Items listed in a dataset

============================================================

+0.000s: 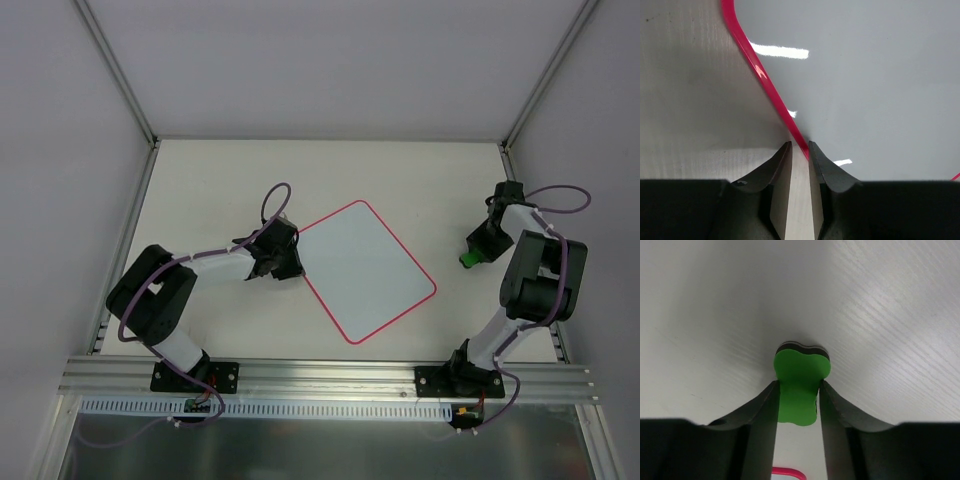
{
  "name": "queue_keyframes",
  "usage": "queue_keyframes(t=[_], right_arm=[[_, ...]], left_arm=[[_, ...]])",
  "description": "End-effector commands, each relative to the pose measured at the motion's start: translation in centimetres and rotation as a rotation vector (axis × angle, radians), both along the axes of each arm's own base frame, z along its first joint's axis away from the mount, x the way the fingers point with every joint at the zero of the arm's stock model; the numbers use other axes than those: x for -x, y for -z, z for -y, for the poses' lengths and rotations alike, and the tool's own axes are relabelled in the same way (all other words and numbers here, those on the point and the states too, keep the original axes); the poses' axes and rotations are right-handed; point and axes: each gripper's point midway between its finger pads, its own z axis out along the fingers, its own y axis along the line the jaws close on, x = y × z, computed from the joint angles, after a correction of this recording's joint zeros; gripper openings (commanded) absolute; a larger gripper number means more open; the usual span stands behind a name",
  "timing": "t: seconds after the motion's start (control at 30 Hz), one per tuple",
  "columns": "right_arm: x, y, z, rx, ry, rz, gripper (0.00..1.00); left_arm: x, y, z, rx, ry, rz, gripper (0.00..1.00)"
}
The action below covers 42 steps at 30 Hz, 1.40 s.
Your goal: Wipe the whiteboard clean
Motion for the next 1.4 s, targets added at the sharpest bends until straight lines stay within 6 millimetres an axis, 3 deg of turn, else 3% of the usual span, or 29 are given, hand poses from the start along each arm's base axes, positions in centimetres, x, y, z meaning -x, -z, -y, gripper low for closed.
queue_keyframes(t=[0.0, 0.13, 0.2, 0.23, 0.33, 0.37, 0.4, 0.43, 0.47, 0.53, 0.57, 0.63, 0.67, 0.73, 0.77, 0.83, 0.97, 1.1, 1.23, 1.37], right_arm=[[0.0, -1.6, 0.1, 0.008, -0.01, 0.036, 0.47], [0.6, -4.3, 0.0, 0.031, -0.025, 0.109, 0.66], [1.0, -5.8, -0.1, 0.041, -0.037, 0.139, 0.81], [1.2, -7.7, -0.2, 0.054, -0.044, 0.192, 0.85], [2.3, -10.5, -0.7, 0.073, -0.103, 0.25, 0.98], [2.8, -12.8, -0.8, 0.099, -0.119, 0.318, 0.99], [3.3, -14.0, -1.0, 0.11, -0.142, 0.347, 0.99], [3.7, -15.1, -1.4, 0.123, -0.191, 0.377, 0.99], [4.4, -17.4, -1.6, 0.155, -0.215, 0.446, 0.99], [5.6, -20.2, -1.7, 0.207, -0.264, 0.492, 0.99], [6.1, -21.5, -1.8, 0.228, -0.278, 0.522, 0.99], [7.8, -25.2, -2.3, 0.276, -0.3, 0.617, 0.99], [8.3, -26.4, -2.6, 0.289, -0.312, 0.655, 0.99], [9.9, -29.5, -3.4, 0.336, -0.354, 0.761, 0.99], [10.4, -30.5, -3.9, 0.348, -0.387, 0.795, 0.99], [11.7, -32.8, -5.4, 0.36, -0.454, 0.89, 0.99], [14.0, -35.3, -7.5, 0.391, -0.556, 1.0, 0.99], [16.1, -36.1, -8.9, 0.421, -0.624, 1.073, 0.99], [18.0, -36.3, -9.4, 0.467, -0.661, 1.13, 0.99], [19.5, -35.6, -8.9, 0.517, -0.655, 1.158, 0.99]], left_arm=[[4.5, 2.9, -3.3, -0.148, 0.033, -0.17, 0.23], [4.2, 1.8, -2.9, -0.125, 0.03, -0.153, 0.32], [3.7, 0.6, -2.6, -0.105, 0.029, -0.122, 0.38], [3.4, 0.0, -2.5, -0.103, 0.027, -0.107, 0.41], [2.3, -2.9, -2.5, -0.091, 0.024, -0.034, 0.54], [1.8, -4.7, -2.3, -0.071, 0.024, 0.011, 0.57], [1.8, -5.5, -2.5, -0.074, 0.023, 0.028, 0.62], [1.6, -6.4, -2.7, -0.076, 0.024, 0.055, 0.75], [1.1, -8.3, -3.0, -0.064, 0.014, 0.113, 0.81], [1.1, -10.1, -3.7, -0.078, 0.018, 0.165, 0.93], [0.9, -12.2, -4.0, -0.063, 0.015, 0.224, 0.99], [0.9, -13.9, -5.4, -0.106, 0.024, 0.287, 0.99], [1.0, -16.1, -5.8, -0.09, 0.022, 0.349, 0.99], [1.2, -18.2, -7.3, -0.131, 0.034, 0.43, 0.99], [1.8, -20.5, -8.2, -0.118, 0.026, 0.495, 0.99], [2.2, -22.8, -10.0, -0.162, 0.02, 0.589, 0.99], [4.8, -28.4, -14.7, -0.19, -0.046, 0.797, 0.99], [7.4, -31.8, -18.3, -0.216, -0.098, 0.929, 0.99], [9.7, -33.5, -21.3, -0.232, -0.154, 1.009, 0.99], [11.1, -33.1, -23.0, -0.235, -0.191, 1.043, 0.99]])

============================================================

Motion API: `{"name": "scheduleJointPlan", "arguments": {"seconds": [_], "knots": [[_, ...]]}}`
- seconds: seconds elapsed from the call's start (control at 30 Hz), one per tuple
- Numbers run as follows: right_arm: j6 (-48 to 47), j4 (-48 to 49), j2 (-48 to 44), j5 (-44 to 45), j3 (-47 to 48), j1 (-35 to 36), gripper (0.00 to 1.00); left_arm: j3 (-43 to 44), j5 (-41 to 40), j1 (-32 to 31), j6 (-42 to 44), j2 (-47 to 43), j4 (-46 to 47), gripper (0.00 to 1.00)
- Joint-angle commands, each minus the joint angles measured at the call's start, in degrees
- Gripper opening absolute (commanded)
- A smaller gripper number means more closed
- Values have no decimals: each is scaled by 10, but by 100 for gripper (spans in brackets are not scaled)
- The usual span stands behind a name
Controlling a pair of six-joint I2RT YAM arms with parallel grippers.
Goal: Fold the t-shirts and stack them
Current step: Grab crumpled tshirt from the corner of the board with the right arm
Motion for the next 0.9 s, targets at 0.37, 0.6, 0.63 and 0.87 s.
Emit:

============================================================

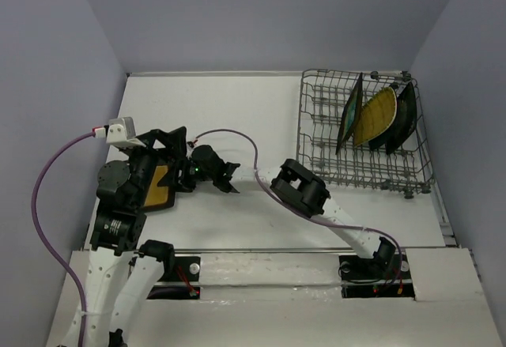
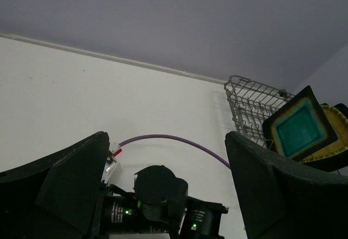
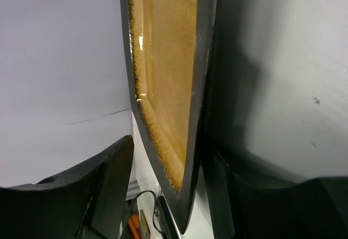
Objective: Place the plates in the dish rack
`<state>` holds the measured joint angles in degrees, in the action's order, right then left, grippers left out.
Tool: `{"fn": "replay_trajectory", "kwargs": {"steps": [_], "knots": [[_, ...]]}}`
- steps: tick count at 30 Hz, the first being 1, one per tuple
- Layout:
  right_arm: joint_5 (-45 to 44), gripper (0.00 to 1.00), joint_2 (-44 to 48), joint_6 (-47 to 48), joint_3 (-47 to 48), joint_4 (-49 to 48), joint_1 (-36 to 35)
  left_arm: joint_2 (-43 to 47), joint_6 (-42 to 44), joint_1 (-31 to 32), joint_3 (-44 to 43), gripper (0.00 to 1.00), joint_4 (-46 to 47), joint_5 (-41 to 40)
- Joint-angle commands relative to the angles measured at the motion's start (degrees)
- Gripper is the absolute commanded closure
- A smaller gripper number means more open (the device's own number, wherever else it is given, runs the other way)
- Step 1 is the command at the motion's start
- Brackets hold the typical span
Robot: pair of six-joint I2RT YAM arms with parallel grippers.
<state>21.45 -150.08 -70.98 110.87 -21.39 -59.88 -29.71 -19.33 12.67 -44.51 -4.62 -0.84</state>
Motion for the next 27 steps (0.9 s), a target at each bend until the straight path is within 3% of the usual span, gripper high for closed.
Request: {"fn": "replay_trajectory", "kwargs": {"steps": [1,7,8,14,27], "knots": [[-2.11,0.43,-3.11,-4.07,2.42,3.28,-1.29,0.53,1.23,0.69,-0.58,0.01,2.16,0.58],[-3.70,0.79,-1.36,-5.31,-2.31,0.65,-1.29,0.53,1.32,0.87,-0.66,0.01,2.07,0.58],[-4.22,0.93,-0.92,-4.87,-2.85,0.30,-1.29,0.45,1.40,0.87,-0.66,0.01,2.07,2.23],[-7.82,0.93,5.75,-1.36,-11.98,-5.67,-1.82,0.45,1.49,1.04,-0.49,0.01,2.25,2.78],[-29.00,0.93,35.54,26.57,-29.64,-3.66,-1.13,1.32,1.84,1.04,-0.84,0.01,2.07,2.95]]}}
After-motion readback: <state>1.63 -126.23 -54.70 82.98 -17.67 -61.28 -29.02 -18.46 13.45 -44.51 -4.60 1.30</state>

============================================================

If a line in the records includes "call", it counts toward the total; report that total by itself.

# ANSWER TO THIS PROBLEM
2